On another note I’ve really become burdened for false religions particularly Islam, but even moreso other denominations within the Christian faith. I just talked with a few people today that “claim” to know and “love” this Jesus dude-thingy-mabober but have no real clue as to what to do after that. They say that aren’t religious because they don’t have time, or don’t want to be persecuted, or He isn’t going to help me in this life anyway. I really just had a burden for them. Then on top of that a few people told me today how their life sucks and they are pissed off, and nothing ever works out, no one loves them, just on and on and on.
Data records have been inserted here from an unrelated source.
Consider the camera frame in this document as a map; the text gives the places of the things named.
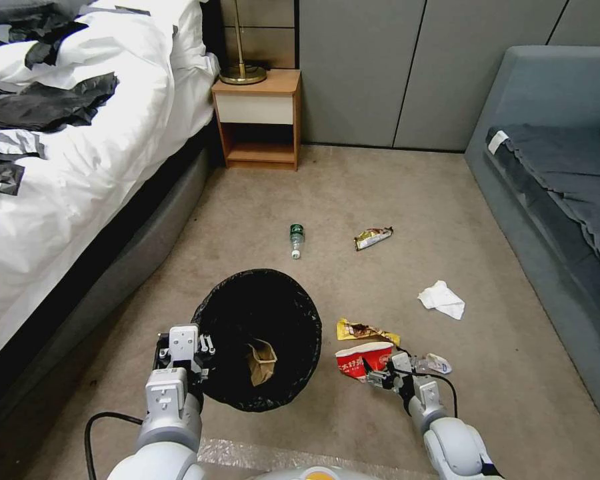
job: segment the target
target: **brown paper bag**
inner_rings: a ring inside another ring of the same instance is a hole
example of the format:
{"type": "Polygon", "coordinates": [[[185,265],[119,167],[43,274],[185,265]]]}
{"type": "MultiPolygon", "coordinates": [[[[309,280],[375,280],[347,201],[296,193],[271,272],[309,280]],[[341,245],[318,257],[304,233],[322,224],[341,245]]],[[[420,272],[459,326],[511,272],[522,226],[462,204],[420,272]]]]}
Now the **brown paper bag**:
{"type": "Polygon", "coordinates": [[[254,340],[254,345],[249,344],[251,352],[247,355],[247,362],[251,370],[251,383],[256,387],[273,376],[273,368],[278,357],[275,356],[269,342],[260,339],[254,340]]]}

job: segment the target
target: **white bedsheet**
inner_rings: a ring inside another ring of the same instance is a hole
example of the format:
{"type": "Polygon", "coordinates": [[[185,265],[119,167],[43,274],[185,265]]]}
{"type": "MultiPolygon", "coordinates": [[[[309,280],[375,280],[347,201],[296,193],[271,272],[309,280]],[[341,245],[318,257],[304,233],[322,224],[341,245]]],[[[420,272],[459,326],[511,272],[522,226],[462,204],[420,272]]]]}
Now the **white bedsheet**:
{"type": "MultiPolygon", "coordinates": [[[[199,9],[197,0],[174,3],[199,9]]],[[[18,160],[26,168],[18,196],[0,194],[0,349],[142,183],[211,120],[217,61],[193,54],[192,43],[174,47],[176,14],[88,13],[80,21],[89,27],[63,42],[54,67],[24,67],[31,42],[0,47],[3,81],[69,88],[110,71],[119,80],[91,126],[42,134],[46,159],[18,160]]]]}

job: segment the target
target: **bottle label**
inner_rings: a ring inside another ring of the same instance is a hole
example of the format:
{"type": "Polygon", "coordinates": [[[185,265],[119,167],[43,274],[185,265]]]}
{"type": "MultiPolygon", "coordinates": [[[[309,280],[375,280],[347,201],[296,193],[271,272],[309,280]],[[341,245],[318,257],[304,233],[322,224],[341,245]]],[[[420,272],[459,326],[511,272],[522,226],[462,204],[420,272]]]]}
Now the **bottle label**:
{"type": "Polygon", "coordinates": [[[294,223],[291,226],[291,230],[290,230],[289,234],[293,235],[294,233],[299,233],[300,235],[302,235],[304,237],[305,236],[305,229],[299,223],[294,223]]]}

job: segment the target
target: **wall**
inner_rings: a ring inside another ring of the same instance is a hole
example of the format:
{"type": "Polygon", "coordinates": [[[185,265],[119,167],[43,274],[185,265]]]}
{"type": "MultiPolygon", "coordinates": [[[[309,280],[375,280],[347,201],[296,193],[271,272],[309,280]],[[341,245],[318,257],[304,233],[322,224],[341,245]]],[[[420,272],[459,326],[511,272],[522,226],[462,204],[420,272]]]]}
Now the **wall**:
{"type": "Polygon", "coordinates": [[[299,0],[303,139],[462,151],[506,48],[546,43],[600,45],[600,0],[299,0]]]}
{"type": "MultiPolygon", "coordinates": [[[[221,0],[227,53],[237,62],[233,0],[221,0]]],[[[238,0],[245,60],[270,68],[295,68],[294,0],[238,0]]]]}

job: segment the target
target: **crumpled tissue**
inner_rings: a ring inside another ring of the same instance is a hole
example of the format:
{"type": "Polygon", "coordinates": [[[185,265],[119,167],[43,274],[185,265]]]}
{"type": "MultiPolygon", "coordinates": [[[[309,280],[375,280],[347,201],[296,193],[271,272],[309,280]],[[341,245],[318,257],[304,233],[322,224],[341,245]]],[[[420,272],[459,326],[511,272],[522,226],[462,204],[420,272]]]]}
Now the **crumpled tissue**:
{"type": "Polygon", "coordinates": [[[448,316],[460,320],[465,311],[465,303],[447,287],[447,282],[438,280],[432,287],[425,288],[418,300],[427,309],[435,308],[448,316]]]}
I never got the chance to tell them about this Jesus because they took off before I could, but I promise if the opportunity arises again I will! So I encourage you to think about others during this time and really pray for the faith of Islam and other Christians who are on the verge of losing it all.

I also found out recently that apparently this boldness in my faith and sharing it at school is the obvious talk in the gossip realm as well as the small talk realm. I don’t know what I’ve done but I had someone come up to me today as well and call me a philosophical man, whose really encouraged them and I was blown away. I haven’t even really talked to this person outside of my English class either. I just really desire for revival to break out in Carroll High School, and for the rest of the city of Fort Wayne. Create boldness in others Lord! All for the cause of doing Kingdom value work! Let it not be about me, or what I’ve done, yet let it be about what you’ve done through me! I desire to be a vessel partnered with You!

And with that I say Lord, open my eyes to you! Let me become susceptible to what you have to offer. Let me hear from you Lord. Get me out of distractions, and let me repent of my wickedness. Jesus I plead your blood over my sins and the sins of my nation, God end abortion, send revival to America!!!!! Somehow I’m dark but lovely… Lord sing that over this city. A love song of intimacy and relationship. Dwell in this city Lord. We need you. No longer let us be sin city, but the city of Love! In Jesus name I pray! Amen.

1 comments:

Troy said...

first long paragraph: totally me. thank you, Jesus that i am not alone in this.